= Peter Van Alstine =

Canadian politician

Peter Van Alstine (Vanalstine) (1743–1811) was a farmer, soldier and political figure in Upper Canada.

He was born in Kinderhook, New York, in 1743. He served as a major in the Board of Associated Loyalists during the American Revolution. He helped settle a group of Quakers and a number of former Loyalist soldiers in the Bay of Quinte area. Van Alstine first settled in Adolphustown Township in Upper Canada. He was made a justice of the peace in Montreal District in 1785 and became a justice of the peace in the Mecklenburg District in 1788. He was elected to the Legislative Assembly of Upper Canada to represent Prince Edward and Adolphustown in a 1793 by-election after his neighbour Philip Dorland was unseated because he could not take the oath of office as a Quaker.
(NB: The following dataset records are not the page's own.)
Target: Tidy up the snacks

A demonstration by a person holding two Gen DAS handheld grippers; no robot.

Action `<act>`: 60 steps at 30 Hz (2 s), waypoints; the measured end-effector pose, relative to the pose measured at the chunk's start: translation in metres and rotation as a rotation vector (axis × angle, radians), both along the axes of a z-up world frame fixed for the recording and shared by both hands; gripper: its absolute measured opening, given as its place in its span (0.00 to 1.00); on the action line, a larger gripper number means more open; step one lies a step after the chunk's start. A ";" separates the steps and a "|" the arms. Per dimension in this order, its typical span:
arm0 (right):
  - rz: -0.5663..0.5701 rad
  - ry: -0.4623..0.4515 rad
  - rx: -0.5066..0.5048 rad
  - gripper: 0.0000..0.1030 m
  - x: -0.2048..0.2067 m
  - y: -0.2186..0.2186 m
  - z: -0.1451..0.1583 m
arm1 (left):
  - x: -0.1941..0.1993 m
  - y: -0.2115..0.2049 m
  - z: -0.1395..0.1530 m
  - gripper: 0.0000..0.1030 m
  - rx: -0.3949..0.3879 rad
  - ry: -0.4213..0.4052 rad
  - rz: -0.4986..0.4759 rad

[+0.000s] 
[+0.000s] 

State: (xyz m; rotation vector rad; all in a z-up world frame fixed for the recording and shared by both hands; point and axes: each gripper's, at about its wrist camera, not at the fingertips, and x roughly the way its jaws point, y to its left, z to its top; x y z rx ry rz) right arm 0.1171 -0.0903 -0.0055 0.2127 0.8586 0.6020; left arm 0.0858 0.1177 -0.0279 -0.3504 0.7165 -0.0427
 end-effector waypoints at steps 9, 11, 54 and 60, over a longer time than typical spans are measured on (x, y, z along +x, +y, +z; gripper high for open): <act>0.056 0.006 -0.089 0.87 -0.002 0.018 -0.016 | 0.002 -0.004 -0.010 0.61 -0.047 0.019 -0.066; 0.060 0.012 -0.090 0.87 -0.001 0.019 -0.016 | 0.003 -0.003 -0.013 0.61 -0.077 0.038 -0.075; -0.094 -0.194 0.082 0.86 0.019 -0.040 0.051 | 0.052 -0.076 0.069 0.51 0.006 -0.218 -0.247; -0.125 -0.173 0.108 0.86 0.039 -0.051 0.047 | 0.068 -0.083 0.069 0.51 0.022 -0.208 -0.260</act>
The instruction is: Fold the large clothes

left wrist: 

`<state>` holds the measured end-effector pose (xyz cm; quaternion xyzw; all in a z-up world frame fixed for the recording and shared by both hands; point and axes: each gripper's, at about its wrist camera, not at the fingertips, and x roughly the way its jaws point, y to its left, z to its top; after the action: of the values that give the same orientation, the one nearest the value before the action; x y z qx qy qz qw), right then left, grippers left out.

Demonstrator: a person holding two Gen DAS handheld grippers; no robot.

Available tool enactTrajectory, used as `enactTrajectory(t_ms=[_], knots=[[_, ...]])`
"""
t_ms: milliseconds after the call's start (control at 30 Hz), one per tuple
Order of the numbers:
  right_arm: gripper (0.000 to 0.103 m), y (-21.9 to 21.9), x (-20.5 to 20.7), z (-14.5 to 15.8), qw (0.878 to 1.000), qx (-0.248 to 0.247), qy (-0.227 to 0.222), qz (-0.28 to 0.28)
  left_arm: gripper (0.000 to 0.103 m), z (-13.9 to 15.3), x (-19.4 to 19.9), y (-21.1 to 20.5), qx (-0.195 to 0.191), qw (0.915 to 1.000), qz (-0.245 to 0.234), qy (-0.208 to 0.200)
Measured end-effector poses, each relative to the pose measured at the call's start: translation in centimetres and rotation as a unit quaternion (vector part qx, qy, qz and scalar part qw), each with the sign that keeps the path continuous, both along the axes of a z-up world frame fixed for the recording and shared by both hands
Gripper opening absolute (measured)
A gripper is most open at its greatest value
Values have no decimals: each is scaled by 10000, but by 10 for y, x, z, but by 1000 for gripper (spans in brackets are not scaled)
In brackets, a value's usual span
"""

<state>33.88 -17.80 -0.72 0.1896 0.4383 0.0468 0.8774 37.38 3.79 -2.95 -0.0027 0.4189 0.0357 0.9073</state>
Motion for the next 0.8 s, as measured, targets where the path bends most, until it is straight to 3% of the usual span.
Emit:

Van Alstine later moved to Marysburgh Township in Prince Edward County near the current site of Glenora where he built a gristmill in 1806, which is still known today as Van Alstine's Mill. He operated a ferry between this location and Adolphustown. A small settlement developed in the area around his mill.

Van Alstine died at Adolphustown in 1811. His mill stayed in the Van Alstine family until the late 1830s. Hugh Macdonald, the father of John A. Macdonald, was the miller there from 1829 until 1836.